DESCRIPTION OF THE TASK:
Which lines of the records below contain the word "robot"? Report each of them in full.

..............................

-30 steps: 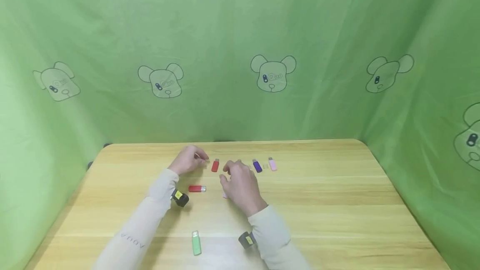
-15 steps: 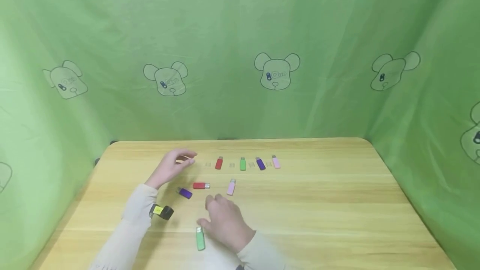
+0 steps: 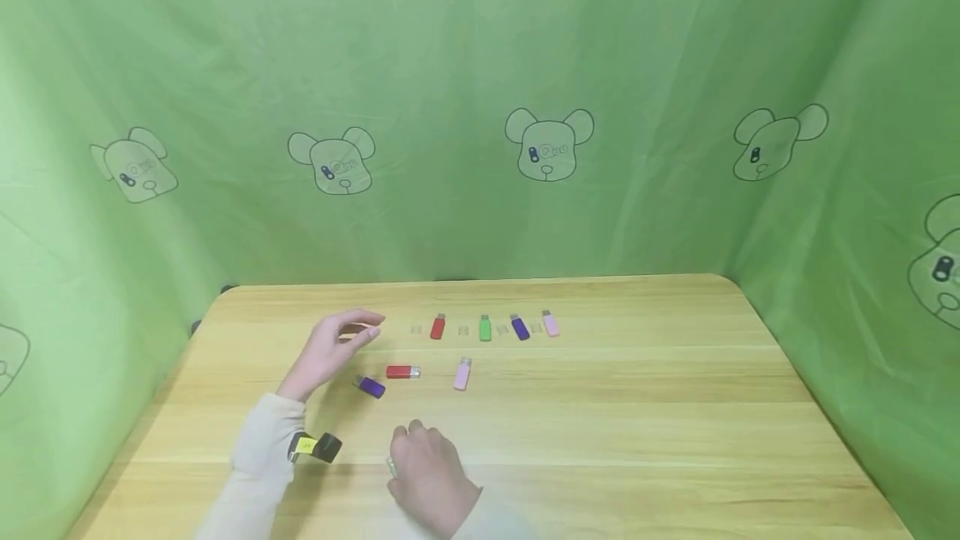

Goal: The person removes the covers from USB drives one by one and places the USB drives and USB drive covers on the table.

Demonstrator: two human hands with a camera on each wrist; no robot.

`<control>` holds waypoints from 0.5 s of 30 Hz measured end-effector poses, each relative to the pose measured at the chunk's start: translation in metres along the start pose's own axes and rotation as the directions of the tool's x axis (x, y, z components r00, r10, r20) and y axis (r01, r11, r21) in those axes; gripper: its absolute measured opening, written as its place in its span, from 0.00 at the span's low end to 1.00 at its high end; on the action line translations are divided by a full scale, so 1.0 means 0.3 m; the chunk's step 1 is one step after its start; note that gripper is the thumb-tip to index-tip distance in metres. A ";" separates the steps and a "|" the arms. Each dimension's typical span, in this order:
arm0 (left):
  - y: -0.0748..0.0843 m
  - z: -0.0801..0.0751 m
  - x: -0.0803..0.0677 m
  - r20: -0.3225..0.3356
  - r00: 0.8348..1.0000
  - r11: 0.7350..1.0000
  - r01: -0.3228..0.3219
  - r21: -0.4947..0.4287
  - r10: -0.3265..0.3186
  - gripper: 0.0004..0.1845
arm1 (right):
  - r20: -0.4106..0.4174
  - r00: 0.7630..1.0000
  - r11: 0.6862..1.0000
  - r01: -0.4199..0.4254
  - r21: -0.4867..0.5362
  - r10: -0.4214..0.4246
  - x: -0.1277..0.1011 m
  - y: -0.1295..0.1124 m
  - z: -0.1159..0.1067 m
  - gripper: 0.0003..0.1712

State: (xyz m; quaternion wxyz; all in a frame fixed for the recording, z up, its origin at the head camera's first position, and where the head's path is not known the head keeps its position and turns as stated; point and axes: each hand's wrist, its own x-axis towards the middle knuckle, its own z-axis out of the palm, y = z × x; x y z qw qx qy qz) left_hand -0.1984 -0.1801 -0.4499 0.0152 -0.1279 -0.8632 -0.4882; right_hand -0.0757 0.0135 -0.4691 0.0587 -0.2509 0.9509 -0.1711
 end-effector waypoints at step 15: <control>0.056 0.055 -0.020 0.034 0.999 0.995 -0.032 -0.099 0.036 0.13 | -0.101 0.994 0.938 0.005 0.348 0.033 -0.005 0.120 -0.098 0.12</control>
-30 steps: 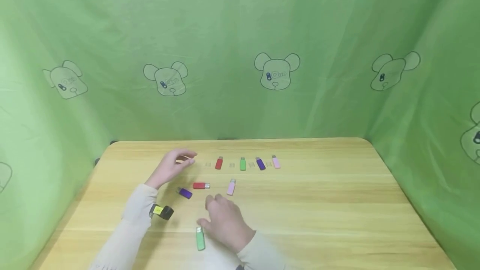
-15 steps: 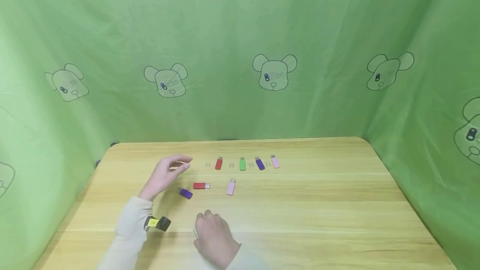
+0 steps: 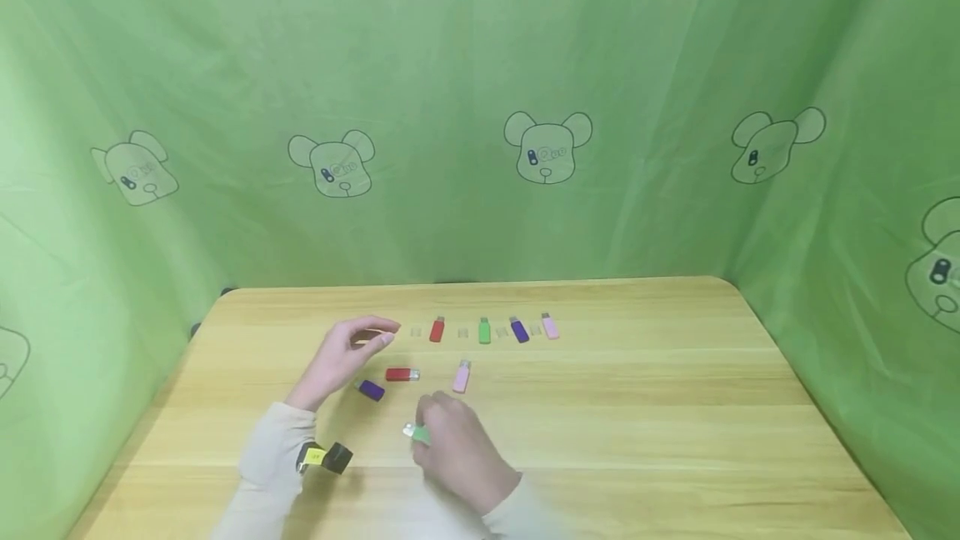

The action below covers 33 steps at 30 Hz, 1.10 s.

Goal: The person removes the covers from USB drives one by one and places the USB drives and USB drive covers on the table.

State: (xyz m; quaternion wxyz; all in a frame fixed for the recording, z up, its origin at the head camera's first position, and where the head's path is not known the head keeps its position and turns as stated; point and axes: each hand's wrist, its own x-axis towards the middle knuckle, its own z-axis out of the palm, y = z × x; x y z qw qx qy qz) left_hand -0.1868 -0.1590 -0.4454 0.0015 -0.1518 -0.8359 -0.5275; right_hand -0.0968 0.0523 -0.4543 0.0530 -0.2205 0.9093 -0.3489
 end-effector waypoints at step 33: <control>0.108 0.242 -0.008 0.185 0.983 0.901 0.091 -0.424 -0.012 0.10 | -0.373 0.924 0.996 0.093 -0.001 -0.086 0.016 0.141 -0.221 0.13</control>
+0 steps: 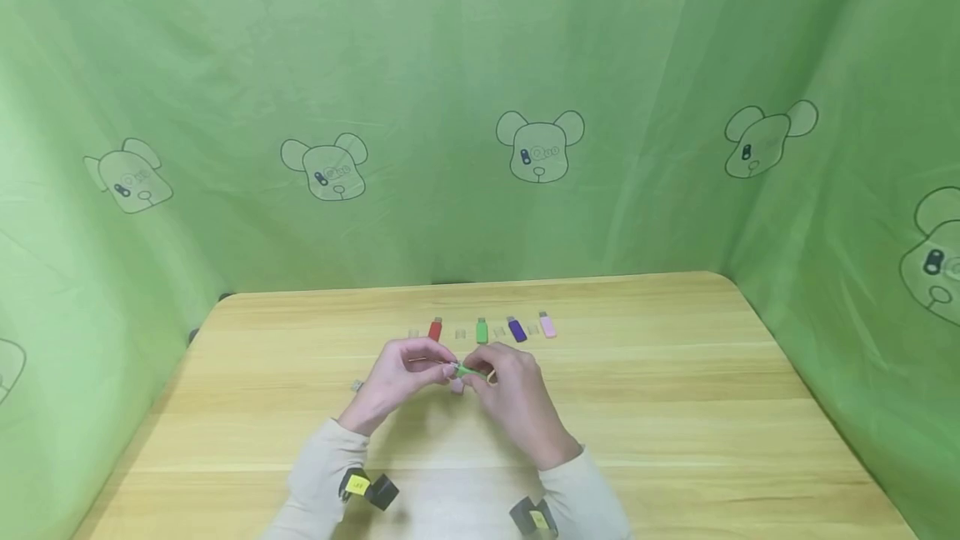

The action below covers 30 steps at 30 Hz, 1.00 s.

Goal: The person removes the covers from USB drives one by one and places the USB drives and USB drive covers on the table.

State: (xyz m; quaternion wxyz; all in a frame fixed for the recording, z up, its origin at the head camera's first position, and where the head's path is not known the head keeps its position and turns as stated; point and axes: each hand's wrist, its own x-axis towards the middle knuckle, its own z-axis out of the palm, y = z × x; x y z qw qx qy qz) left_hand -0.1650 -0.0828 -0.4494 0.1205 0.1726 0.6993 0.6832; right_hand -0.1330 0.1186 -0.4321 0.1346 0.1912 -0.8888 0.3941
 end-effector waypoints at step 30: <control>0.014 -0.019 -0.017 0.061 0.998 0.998 0.032 -0.057 -0.028 0.12 | 0.201 0.976 0.984 -0.112 0.136 0.083 0.002 -0.001 -0.060 0.05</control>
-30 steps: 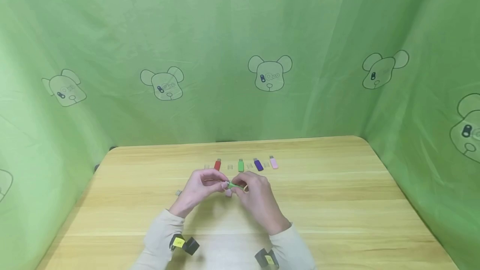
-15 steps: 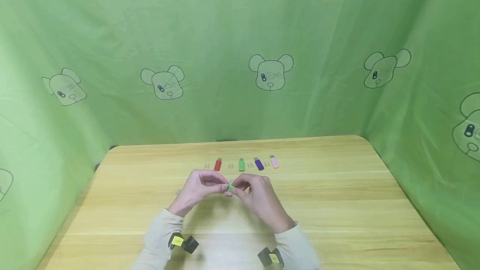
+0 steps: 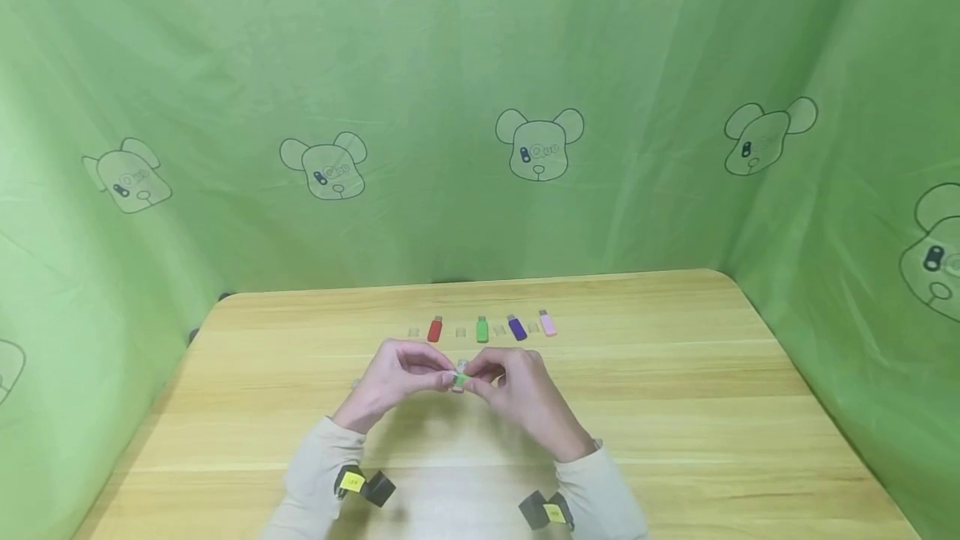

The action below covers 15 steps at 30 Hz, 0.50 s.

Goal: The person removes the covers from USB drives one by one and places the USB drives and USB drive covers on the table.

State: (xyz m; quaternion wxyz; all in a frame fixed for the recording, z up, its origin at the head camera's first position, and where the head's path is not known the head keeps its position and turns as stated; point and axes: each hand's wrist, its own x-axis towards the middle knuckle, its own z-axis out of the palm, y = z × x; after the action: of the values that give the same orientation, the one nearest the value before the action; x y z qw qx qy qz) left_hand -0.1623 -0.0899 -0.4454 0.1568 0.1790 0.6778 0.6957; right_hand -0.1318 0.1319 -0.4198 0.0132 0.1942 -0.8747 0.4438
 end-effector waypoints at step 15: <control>0.042 -0.161 -0.051 -0.199 0.980 0.997 -0.013 0.071 0.027 0.12 | -0.066 0.979 0.981 -0.194 0.004 0.194 -0.040 0.019 -0.121 0.06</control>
State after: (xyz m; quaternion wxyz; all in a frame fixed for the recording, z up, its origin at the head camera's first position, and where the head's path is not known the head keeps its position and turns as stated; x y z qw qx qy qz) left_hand -0.1706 -0.1402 -0.4342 0.0745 0.1203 0.7121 0.6876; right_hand -0.1281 0.1672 -0.4045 -0.0010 0.0931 -0.8891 0.4481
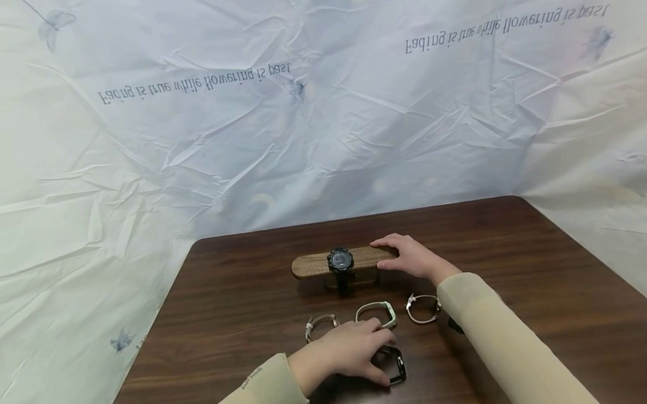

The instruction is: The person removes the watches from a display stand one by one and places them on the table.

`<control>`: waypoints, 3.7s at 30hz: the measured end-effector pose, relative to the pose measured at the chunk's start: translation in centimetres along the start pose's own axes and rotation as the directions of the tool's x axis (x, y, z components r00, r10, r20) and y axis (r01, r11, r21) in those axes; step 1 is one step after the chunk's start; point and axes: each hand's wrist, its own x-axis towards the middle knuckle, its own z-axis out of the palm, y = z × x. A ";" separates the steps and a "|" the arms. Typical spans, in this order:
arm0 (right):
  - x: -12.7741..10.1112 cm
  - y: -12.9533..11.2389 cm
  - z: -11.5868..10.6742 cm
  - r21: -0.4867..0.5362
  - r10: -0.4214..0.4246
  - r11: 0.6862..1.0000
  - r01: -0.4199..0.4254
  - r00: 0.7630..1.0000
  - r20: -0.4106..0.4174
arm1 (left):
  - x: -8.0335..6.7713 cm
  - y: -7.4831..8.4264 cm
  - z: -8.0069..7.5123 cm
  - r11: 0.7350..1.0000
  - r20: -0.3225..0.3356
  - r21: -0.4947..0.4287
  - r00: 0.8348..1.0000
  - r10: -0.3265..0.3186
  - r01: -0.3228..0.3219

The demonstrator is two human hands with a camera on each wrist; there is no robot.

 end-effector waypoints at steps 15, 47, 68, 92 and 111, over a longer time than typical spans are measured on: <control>0.4 0.3 -0.3 -0.013 0.012 1.000 -0.012 1.000 0.024 | -0.3 -0.4 -0.5 0.996 0.003 -0.085 1.000 -0.027 0.027; 0.3 0.4 -0.1 -0.014 0.006 1.000 -0.006 1.000 0.016 | -1.1 -3.2 -1.9 0.928 -0.103 -0.365 0.987 -0.123 0.078; 0.5 0.3 -0.1 -0.036 0.024 0.999 -0.024 1.000 0.011 | -0.9 -5.7 -3.0 0.916 -0.267 -0.373 0.929 -0.258 0.148; 0.4 0.1 -0.1 -0.026 0.007 1.000 -0.006 1.000 0.017 | -0.1 -7.9 -3.1 0.898 -0.440 -0.284 0.786 -0.434 0.336; 0.3 0.3 -0.2 -0.023 -0.006 1.000 0.006 1.000 0.013 | 0.7 -9.6 -2.9 0.886 -0.451 -0.299 0.766 -0.459 0.355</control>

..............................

RESPONSE AREA:
Demonstrator: two human hands with a camera on each wrist; no robot.
The demonstrator is two human hands with a camera on each wrist; there is no robot.

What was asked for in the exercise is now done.